El presidente de Bolivia impone el estado de excepción "para liberar las carreteras del país" tras siete semanas de protestas
- La medida no supone la suspensión de derechos, pero "quedan prohibidos los bloqueos de vías y el uso de armas"
- Paz ha firmado un acuerdo con la Central Obrera Boliviana, rechazado por sindicatos campesinos y seguidores de Morales
El presidente de Bolivia, Rodrigo Paz, ha anunciado este sábado la imposición del estado de excepción "para liberar las carreteras del país", tras siete semanas de protestas y bloqueos de sectores campesinos y afines al exmandatario Evo Morales (2006-2019), que exigen su renuncia.
Paz ha anunciado la medida con un mensaje en sus redes sociales y otro televisado, horas después de firmar un acuerdo con la Central Obrera Boliviana (COB) para "pacificar" el país, que fue rechazado por los otros dos sectores en conflicto: los sindicatos campesinos de La Paz y los seguidores de Morales, que anunciaron que mantendrán sus bloqueos hasta lograr la renuncia del presidente.
"He dispuesto la aplicación del Estado de Excepción para liberar las carreteras del país. Los bolivianos no pueden seguir siendo rehenes de bloqueos que impiden trabajar, estudiar, recibir atención médica, abastecerse y llevar sustento a sus hogares", ha escrito el mandatario en la red social X.
Según la Presidencia, la medida no supone la suspensión de derechos, pero sí "quedan prohibidos los bloqueos de vías y el uso de armas, explosivos y elementos violentos".
El Ejército apoyará de forma "temporal" a la Policía
También se ha dispuesto el "apoyo temporal" de las Fuerzas Armadas a la Policía para "proteger rutas estratégicas, infraestructura esencial y garantizar el abastecimiento".
Soldados vigilan para evitar nuevos puntos de bloqueo en Parotani.
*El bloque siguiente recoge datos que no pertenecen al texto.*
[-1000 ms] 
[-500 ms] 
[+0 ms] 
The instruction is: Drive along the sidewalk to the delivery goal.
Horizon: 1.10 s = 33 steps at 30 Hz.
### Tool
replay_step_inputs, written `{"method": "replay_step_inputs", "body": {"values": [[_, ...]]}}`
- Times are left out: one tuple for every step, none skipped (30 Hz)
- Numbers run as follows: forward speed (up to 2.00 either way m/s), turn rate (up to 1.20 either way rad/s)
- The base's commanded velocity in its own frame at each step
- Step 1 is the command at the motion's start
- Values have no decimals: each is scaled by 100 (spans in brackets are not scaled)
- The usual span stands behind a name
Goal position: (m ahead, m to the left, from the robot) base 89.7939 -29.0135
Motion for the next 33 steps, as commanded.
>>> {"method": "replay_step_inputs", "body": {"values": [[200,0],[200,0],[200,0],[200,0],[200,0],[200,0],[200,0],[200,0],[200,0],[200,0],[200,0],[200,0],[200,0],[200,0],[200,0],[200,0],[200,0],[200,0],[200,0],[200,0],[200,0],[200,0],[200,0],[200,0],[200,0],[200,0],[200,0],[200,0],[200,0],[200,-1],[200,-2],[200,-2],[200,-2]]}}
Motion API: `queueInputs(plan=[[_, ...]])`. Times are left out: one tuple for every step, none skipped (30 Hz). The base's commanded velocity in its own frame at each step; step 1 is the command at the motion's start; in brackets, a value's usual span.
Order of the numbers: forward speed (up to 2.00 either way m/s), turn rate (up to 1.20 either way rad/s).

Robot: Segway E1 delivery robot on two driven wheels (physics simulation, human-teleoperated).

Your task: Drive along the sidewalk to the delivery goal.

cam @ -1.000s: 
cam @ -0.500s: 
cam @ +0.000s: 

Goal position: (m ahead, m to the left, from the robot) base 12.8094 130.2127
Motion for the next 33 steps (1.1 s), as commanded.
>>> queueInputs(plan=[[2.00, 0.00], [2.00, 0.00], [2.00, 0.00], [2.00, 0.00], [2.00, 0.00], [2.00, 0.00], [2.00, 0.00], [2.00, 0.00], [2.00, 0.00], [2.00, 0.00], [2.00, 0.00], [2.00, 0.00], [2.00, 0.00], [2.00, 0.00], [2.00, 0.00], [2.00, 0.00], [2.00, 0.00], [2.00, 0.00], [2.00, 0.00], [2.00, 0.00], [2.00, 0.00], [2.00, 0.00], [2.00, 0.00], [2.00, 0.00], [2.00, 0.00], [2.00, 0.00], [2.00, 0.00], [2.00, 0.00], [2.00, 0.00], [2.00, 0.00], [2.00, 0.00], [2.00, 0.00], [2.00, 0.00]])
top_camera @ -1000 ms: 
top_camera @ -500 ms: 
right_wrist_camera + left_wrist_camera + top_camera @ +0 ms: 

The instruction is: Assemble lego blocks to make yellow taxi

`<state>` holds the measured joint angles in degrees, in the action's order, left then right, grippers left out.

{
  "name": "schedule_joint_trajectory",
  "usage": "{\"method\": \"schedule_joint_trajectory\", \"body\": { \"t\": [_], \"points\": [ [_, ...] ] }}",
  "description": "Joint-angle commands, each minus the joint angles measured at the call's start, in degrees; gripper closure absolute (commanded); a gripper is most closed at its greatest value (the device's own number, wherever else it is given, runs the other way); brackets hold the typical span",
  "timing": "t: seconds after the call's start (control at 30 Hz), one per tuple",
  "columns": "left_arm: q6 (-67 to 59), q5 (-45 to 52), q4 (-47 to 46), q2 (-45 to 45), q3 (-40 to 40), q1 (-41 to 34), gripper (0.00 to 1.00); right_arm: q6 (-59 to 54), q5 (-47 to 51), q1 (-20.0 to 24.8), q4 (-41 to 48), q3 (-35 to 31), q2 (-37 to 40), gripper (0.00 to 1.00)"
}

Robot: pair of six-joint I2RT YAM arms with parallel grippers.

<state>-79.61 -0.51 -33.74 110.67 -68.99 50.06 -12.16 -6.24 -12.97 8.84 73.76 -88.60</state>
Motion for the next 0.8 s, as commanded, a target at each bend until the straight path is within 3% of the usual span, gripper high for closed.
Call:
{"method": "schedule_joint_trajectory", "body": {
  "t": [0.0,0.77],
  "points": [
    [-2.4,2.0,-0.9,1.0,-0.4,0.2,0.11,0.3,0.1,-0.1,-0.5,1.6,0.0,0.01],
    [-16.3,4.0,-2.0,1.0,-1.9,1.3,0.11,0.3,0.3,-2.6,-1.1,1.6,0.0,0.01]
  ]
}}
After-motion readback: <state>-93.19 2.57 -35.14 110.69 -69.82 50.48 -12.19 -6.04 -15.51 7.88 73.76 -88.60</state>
EFE/Jorge Ábrego
En un mensaje televisado, Paz ha defendido que cuando comenzaron las protestas, decidió "dialogar antes de confrontar", en un intento por diferenciar a los sectores con demandas "legítimas" de aquellos que buscaron "transformar una protesta social en una estrategia" de "ruptura democrática constitucional".
"Lo que hoy enfrenta Bolivia es una estrategia organizada de desestabilización contra la democracia y un Gobierno constituido y debemos llamarla por su nombre: un intento de golpe de Estado desde el narcoterrorismo", ha afirmado.
Ha reiterado su acusación de que detrás de esto hay "estructuras políticas organizadas" que supuestamente operan desde el Chapare o Trópico de Cochabamba, el bastión sindical y político de Evo Morales en el centro del país.
El mandatario ha lamentado que este "intento de desestabilización ha causado dolor, muerte y sufrimiento" y generado "perdidas económicas incalculables", por lo que, después de agotar "todas las instancias de diálogo" y lograr acuerdos "con quienes tenían demandas legítimas", decidió declarar el estado de excepción.
La COB y la Federación de Campesinos de La Paz lideraron desde el 6 de mayo los bloqueos de carreteras para exigir la renuncia de Paz, sumando luego el respaldo de sectores afines al expresidente Morales.
El conflicto ha ocasionado desabastecimiento de alimentos, combustibles y oxígeno medicinal en algunas ciudades y ha dejado al menos 16 fallecidos, 13 de ellos por falta de atención médica oportuna debido a los bloqueos, además de pérdidas económicas estimadas en 3.000 millones de dólares.